Think about it.  How cruel is it that we have MS, get lured into all kinds of magazine article false senses of hope with promises of new drugs and procedures, and then CCSVI comes along promising utopia - until the mighty thrombus takes over.  Can we get a break?

I think so.  I really do.  Re-read what I think MS is.  Then go talk to a doctor who may not agree.  Then form your own opinion.

I didn't invent or discover CCSVI, but I am helping to bring it to mainstream medicine.  I was just another guy who wanted a better future without wheelchairs and had my veins opened.  I had relief initially, but experienced complications of thrombosis clogging up my left jugular.  Since I was already a Mayo patient, I went to them to see what to do about it, and blindly became the first to providing a solution for both myself and for others who have had this happen to them. 

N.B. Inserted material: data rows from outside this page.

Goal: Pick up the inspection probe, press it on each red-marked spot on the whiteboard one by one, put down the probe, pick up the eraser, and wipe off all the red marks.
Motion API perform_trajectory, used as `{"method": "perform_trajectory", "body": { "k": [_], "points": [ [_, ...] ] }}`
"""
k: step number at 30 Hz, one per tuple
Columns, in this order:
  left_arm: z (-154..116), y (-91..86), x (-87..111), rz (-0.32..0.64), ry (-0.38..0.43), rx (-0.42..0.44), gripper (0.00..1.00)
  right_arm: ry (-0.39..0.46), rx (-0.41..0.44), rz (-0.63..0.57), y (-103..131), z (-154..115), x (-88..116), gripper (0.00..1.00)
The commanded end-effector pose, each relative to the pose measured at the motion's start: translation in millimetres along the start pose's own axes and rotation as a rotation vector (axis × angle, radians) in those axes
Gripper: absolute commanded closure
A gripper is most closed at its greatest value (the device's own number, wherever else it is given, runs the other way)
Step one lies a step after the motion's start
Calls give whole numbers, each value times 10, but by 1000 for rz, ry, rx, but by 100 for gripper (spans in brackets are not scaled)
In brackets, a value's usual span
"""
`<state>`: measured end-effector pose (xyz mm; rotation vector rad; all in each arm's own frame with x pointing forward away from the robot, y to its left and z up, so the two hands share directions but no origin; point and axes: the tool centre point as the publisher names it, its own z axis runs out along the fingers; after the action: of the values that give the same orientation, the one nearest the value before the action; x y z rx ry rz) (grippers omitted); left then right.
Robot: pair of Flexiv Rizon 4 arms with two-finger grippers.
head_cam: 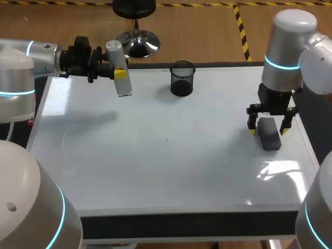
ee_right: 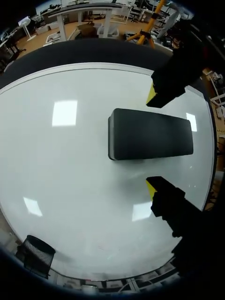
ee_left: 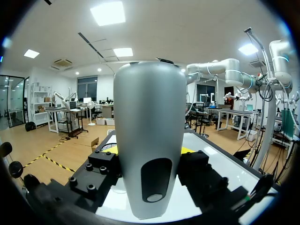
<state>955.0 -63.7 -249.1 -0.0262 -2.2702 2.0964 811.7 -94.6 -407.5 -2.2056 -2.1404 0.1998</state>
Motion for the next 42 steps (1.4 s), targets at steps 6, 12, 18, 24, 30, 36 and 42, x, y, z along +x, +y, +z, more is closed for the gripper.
{"method": "perform_trajectory", "body": {
  "k": [6, 12, 18, 24, 30, 36, 42],
  "points": [
    [4, -15, 4, 1, -2, -1, 100, -59, -26, 26, -106, -365, 41, 0],
    [4, -15, 4, 1, -2, -1, 100, -71, -105, 82, -236, -596, 10, 0],
    [4, -15, 4, 1, -2, -1, 100, -91, -136, 81, -270, -765, 54, 0],
    [4, -15, 4, 1, -2, -1, 100, -73, -226, 36, -295, -930, 113, 0],
    [4, -15, 4, 1, -2, -1, 100, -68, -242, 26, -301, -959, 122, 0],
    [4, -15, 4, 1, -2, -1, 100, -68, -242, 26, -301, -959, 122, 0],
    [4, -15, 4, 1, -2, -1, 100, -68, -242, 26, -301, -959, 122, 0]
  ]
}}
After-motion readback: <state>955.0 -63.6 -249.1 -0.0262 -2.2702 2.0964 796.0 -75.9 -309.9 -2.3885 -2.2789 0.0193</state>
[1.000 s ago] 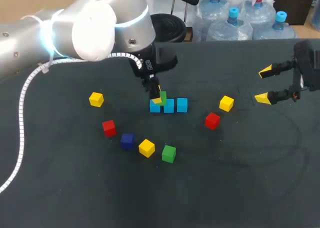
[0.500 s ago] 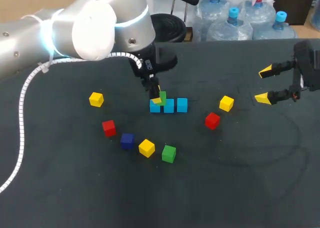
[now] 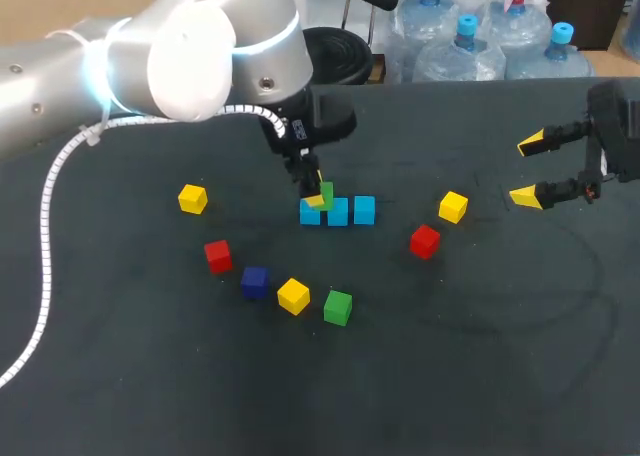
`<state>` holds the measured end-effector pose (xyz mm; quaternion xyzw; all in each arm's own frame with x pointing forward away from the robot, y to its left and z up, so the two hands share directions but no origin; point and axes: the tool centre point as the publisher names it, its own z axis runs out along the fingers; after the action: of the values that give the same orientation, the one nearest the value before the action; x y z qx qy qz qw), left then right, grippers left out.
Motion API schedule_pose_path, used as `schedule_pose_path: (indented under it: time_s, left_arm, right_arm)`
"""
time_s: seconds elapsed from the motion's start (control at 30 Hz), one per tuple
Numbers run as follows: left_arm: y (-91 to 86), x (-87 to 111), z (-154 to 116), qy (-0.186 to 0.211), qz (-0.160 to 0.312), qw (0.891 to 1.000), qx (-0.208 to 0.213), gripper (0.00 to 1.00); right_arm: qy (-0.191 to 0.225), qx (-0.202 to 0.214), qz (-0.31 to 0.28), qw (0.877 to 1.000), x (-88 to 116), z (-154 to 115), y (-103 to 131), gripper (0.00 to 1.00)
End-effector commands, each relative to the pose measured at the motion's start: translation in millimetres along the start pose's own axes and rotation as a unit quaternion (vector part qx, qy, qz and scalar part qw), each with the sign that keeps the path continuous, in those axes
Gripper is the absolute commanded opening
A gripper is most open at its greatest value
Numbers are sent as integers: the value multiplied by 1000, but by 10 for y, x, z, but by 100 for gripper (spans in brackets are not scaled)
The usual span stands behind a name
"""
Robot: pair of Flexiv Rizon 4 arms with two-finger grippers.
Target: Place the blue cubes, place green cubes on the blue cubes, place the yellow cubes on the green cubes, then place the red cubes on the yellow cubes, and place purple cube on the red cubes.
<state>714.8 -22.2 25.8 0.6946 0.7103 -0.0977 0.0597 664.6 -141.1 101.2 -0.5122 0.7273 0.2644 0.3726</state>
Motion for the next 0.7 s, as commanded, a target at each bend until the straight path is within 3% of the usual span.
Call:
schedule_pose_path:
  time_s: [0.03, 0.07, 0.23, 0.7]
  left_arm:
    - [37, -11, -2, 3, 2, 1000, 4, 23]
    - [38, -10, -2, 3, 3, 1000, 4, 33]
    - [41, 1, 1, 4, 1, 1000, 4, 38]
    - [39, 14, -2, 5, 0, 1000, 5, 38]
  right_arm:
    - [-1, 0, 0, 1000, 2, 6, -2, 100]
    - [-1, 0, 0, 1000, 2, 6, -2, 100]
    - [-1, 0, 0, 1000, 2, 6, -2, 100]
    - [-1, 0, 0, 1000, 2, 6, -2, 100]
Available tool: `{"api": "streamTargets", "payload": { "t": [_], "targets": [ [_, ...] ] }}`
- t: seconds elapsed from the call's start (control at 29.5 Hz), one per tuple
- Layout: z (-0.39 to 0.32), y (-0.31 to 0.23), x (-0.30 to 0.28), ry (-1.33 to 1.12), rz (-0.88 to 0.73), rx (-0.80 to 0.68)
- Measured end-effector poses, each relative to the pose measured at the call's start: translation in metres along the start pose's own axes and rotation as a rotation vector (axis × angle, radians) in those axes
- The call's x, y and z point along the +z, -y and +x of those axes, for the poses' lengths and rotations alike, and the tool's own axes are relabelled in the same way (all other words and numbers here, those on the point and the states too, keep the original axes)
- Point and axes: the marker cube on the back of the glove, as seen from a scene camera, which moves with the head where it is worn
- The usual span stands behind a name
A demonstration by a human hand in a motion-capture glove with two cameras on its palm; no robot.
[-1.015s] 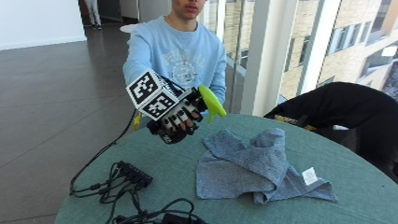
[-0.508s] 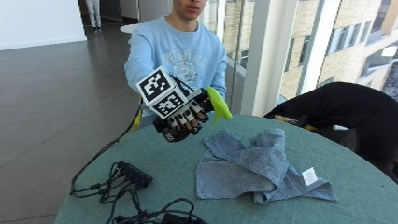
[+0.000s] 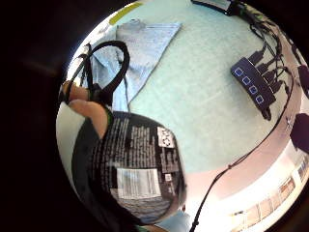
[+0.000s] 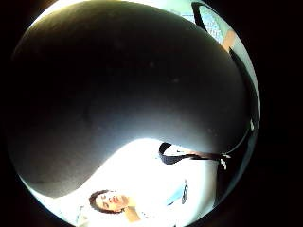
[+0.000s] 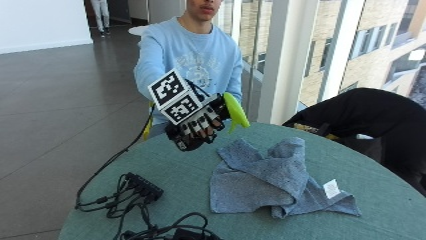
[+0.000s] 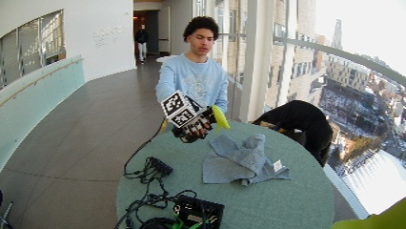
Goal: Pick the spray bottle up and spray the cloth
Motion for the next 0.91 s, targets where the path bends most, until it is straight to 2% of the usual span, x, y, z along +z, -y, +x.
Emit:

My case was a huge step toward moving CCSVI toward mainstream medicine and out of the illicit, evil world of dastardly people who want to walk to the market (shame on us).  I was the first patient at Mayo Clinic to have a vein bypass for the purpose of relieving well-documented MS symptoms.  I am also the first to demonstrate, from a truly excellent facitlity, that there is a solution for many people who have a CCSVI procedure that results in complications like this.

Now obviously, Dr. Stone is a great doctor and Mayo is a great facility, and the calls they will get just from my blog alone will probably increase.  But really, there are a great deal of vascular surgeons out there who can and will do this once the FDA, insurance companies, and the Canadian health care system realize the vascular component to MS is irrefutable.